Dhimitri

Name of the Vulnerable Software and Affected Versions: playSMS versions 1.4.4 through 1.4.7 Description: A critical vulnerability has been found in playSMS, affecting an unknown function of the file /playsms/index.php?app=main&inc=core auth&route=forgot&op=forgot of the component Template Handler. The manipulation of the `username`, `email`, or `captcha` arguments leads to code injection. It is possible to launch the attack remotely. The complexity of an attack is rather high, and the exploitability is told to be difficult. The exploit has been disclosed to the public and may be used. Recommendations: To resolve the issue, upgrade the affected component to version >=1.4.4 or use the latest playsms/tpl package. As a temporary workaround, consider restricting access to the vulnerable Template Handler component until a patch is available. Avoid using the `username`, `email`, or `captcha` arguments in the affected API endpoint until the issue is resolved.

**Name of the Vulnerable Software and Affected Versions** playSMS version 1.4.3 **Description** A vulnerability was found in the Template Handler component, specifically in the file /index.php?app=main&inc=feature firewall&op=firewall list. The manipulation of the `id` argument leads to injection. The attack can be launched remotely. The exploit has been disclosed to the public and may be used. **Recommendations** For playSMS version 1.4.3, as a temporary workaround, consider restricting access to the /index.php?app=main&inc=feature firewall&op=firewall list endpoint until a patch is available. Avoid using the `id` argument in this endpoint to minimize the risk of exploitation. At the moment, there is no information about a newer version that contains a fix for this vulnerability.

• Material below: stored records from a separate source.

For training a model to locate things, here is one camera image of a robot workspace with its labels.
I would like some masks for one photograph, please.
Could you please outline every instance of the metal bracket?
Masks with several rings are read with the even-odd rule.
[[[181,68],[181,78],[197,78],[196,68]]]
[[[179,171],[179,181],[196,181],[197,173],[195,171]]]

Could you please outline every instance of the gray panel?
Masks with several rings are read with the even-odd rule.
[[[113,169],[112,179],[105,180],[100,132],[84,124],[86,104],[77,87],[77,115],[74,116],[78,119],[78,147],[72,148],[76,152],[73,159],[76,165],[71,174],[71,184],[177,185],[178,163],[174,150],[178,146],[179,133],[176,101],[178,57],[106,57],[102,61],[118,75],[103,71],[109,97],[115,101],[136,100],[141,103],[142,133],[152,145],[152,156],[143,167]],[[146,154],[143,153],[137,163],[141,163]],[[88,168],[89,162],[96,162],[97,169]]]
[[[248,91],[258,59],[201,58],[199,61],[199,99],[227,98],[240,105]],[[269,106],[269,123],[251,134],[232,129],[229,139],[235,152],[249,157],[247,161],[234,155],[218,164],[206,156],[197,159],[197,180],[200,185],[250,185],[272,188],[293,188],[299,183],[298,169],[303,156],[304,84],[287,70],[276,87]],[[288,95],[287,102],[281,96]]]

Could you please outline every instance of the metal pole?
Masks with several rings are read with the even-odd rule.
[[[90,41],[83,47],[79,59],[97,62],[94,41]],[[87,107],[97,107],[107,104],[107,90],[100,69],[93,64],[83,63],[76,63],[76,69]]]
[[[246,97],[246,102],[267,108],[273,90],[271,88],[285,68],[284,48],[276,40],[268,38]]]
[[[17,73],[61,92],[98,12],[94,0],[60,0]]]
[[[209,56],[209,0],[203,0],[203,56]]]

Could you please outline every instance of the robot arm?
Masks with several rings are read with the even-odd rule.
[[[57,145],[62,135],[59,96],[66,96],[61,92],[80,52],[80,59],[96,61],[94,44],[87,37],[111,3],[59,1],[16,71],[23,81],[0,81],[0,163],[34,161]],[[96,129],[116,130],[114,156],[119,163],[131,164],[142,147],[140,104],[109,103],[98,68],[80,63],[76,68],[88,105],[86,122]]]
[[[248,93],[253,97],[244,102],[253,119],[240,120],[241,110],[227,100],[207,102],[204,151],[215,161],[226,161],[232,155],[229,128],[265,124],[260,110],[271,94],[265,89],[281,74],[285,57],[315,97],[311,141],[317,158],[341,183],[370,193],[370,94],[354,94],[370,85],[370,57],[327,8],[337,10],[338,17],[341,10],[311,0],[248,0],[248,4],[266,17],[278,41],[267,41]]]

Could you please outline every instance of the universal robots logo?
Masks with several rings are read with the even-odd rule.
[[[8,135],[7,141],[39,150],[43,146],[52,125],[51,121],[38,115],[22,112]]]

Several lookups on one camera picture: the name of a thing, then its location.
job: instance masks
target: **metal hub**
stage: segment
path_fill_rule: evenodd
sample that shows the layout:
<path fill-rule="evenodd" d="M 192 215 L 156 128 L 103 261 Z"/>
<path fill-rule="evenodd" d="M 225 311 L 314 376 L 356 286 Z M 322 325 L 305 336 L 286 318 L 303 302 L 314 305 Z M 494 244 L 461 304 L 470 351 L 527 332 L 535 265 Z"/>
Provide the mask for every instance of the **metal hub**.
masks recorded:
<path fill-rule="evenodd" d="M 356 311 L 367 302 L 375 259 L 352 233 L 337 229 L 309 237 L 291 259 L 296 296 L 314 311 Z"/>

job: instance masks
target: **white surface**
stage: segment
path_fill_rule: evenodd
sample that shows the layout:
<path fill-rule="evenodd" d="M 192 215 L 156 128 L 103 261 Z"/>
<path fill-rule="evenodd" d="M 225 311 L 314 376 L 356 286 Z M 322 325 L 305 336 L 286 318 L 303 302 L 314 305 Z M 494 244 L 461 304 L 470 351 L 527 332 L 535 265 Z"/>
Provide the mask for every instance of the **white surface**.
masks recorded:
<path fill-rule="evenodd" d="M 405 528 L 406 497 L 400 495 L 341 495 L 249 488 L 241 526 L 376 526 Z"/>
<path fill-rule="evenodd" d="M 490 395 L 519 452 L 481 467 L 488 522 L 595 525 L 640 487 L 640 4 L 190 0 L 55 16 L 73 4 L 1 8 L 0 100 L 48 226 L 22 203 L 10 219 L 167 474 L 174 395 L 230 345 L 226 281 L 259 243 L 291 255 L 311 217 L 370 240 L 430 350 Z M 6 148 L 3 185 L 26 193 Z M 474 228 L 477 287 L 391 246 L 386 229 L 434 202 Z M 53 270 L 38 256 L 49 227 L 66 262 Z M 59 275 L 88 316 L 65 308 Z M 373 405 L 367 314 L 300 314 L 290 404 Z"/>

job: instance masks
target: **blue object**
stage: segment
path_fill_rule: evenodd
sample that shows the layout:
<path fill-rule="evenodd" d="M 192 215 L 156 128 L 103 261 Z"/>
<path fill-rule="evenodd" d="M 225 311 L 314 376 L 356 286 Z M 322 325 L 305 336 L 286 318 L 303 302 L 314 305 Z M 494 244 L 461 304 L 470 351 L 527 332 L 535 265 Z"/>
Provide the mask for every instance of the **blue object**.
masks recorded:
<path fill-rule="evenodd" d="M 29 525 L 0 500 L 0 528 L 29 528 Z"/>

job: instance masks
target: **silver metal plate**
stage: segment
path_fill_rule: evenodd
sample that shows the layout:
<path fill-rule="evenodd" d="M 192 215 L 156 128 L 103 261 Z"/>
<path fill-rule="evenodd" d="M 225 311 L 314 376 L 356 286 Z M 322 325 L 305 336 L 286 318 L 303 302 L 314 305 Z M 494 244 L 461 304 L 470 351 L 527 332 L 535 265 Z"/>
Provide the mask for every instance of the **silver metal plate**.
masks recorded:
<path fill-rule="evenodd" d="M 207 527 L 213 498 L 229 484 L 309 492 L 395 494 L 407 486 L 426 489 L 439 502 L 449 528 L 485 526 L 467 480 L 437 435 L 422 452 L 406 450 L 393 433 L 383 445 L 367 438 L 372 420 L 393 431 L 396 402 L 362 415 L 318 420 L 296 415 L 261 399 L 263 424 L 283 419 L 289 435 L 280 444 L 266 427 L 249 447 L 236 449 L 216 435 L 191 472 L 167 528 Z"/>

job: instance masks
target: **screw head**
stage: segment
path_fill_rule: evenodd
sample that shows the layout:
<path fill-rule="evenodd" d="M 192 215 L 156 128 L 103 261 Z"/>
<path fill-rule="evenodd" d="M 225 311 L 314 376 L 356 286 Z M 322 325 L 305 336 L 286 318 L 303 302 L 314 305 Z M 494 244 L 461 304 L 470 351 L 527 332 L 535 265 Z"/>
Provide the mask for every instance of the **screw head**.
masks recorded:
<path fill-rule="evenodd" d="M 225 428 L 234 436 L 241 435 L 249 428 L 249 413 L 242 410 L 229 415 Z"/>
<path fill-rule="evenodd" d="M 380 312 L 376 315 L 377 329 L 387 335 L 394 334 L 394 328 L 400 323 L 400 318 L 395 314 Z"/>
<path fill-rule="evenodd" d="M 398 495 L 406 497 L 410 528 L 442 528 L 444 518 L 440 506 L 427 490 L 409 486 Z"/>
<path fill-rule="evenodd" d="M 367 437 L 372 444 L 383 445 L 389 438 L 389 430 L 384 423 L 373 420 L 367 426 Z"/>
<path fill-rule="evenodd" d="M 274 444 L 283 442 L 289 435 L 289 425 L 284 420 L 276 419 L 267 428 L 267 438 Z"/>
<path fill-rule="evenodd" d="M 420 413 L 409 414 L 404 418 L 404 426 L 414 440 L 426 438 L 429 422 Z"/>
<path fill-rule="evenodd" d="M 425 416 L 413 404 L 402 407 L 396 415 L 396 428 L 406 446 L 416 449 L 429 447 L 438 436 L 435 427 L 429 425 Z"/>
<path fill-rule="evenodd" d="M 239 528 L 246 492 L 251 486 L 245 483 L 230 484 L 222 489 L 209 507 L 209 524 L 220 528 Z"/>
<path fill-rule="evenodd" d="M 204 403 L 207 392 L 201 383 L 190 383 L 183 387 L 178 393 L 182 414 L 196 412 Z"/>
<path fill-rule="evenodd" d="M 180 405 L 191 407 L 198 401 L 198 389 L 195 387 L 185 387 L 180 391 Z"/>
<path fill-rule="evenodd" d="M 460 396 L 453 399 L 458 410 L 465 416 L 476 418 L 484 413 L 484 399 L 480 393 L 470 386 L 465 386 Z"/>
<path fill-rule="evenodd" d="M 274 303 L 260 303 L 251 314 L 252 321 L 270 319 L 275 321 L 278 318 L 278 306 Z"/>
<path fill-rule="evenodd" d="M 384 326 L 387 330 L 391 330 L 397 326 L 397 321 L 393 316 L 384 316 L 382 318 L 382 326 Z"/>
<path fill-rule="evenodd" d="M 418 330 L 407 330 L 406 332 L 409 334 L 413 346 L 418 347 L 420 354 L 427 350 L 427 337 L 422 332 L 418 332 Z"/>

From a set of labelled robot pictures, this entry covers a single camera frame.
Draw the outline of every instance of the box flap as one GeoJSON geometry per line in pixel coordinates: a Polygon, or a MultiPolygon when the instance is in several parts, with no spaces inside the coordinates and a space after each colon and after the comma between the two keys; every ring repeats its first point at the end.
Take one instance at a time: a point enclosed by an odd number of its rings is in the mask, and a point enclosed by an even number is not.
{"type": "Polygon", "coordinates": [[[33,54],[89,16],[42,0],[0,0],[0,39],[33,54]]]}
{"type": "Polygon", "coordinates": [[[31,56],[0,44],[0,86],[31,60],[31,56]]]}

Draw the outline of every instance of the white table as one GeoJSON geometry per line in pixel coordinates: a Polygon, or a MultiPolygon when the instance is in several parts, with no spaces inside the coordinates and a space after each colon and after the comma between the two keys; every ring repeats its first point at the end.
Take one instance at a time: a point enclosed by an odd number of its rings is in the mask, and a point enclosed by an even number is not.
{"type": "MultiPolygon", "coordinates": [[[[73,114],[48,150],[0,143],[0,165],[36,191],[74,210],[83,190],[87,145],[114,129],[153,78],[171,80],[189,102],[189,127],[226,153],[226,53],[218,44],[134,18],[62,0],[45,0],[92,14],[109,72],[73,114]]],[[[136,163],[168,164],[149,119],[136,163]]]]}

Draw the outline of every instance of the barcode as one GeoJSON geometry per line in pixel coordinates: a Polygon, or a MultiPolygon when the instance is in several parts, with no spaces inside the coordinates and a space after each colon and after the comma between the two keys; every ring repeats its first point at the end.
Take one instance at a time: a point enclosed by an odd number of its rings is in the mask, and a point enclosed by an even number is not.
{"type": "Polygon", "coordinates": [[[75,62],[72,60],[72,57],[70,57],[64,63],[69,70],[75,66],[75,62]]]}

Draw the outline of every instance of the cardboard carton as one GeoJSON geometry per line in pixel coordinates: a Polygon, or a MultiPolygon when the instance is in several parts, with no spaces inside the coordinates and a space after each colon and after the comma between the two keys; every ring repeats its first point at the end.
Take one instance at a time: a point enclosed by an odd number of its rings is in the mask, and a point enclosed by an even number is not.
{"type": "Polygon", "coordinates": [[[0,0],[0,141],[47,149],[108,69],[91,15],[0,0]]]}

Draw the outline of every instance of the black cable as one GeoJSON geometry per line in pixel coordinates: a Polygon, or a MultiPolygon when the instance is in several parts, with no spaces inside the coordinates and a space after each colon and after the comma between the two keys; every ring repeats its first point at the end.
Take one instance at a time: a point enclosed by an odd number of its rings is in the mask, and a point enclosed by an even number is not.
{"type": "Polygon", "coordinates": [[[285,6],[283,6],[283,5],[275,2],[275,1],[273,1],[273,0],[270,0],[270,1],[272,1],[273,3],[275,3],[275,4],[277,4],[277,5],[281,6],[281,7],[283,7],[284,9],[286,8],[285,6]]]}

**Name of the Vulnerable Software and Affected Versions** playSMS version 1.4.3 **Description** A vulnerability was found in the Template Handler component of playSMS, affecting some unknown functionality of the file /index.php?app=main&inc=feature inboxgroup&op=list. The manipulation of the `id` argument leads to injection. This issue can be exploited remotely. **Recommendations** For playSMS version 1.4.3, as a temporary workaround, consider restricting access to the /index.php?app=main&inc=feature inboxgroup&op=list endpoint to minimize the risk of exploitation. Avoid using the `id` argument in this endpoint until the issue is resolved. At the moment, there is no information about a newer version that contains a fix for this vulnerability.

Name of the Vulnerable Software and Affected Versions: playSMS version 1.4.3 Description: A vulnerability was found in the New Phonebook Handler component, affecting an unknown function of the file "/index.php?app=main&inc=feature phonebook&op=phonebook list". The manipulation of the `name` or `email` argument leads to basic cross-site scripting. It is possible to launch the attack remotely. The exploit has been disclosed to the public and may be used. Recommendations: For playSMS version 1.4.3, as a temporary workaround, consider restricting access to the "/index.php?app=main&inc=feature phonebook&op=phonebook list" endpoint until a patch is available. Avoid using the `name` and `email` arguments in this endpoint until the issue is resolved. At the moment, there is no information about a newer version that contains a fix for this vulnerability.

Name of the Vulnerable Software and Affected Versions: playSMS versions up to 1.4.7 Description: A problematic vulnerability has been found in the SMS Schedule Handler component. The issue affects an unknown function of the file /index.php?app=main&inc=feature schedule&op=list. The manipulation of the `name/message` argument leads to basic cross-site scripting. It is possible to launch the attack remotely. Recommendations: For playSMS versions up to 1.4.7, upgrade to version 1.4.8 to address this issue. As a temporary workaround, consider restricting access to the `/index.php?app=main&inc=feature schedule&op=list` endpoint until the upgrade is applied. Avoid using the `name/message` argument in the affected endpoint until the issue is resolved.